Cash used in financing activities was $57.2 million for the nine months ended
October 2, 2020, primarily due to $34.0 million in repayments of borrowings
under our Senior Credit Facilities, $8.3 million of payroll tax payments upon
vesting of share-based compensation awards, $5.8 million payments of deferred
and escrowed purchase price related to prior year acquisitions, $5.5 million of
repurchases of common shares, and $1.6 million of fees paid in connection with
the First Amendment to our Third Amended and Restated Credit Agreement.

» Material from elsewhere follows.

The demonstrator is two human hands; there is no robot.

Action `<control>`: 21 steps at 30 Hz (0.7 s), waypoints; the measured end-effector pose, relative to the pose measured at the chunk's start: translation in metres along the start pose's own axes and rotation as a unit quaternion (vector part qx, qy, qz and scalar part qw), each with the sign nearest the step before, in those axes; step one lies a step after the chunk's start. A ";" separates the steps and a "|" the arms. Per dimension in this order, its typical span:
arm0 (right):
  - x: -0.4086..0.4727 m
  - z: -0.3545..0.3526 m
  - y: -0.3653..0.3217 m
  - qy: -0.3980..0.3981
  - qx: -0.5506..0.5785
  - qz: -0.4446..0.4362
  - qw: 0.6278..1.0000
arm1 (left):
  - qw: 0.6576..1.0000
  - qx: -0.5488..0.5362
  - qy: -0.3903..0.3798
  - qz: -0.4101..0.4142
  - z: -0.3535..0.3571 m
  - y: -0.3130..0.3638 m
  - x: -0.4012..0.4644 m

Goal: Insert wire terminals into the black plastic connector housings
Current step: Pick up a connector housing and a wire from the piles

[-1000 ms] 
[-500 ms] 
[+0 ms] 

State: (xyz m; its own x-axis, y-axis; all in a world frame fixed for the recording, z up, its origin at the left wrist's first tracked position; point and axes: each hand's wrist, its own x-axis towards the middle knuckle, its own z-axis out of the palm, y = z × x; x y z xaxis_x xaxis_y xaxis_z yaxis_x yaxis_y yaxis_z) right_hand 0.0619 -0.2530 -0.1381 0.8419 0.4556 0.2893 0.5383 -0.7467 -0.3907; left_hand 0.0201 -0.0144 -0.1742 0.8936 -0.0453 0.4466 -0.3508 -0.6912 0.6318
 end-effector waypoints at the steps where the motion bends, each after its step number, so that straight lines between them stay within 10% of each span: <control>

Off-balance sheet provisions, contractual obligations

Contractual obligations

Our contractual obligations primarily consist of the principal and interest
payments associated with our Senior Credit Facilities, operating and finance
leases, purchase commitments, pension obligations, contingent considerations and
earn-outs. Such contractual obligations are described in our Management's
Discussion and Analysis of Financial Condition and Results of Operations and in
the Notes to Consolidated Financial Statements, each included in our Annual
Report on Form 10-K for the fiscal year ended December 31, 2020. Excluding the
estimated contingent considerations payments and non-cancellable inventory
purchase commitments from current year acquisitions, through October 1, 2021, we
have not entered into any other material new or modified contractual obligations
since December 31, 2020.

Off-balance sheet provisions

Through October 1, 2021, we have not entered into any other off-balance sheet
arrangements or material transactions with any unconsolidated entities or other
persons.

Critical accounting conventions and estimates

The critical accounting policies that we believe impact significant judgments
and estimates used in the preparation of our consolidated financial statements
presented in this periodic report on Form 10-Q are described in our Management's
Discussion and Analysis of Financial Condition and Results of Operations and in
the Notes to Consolidated Financial Statements, each included in our Annual
Report on Form 10-K for the fiscal year ended December 31, 2020. There have been
no material changes to our critical accounting policies and estimates through
October 1, 2021 from those disclosed in our Annual Report on Form 10-K for the
fiscal year ended December 31, 2020.

Recent accounting positions

See note 1 of the consolidated financial statements.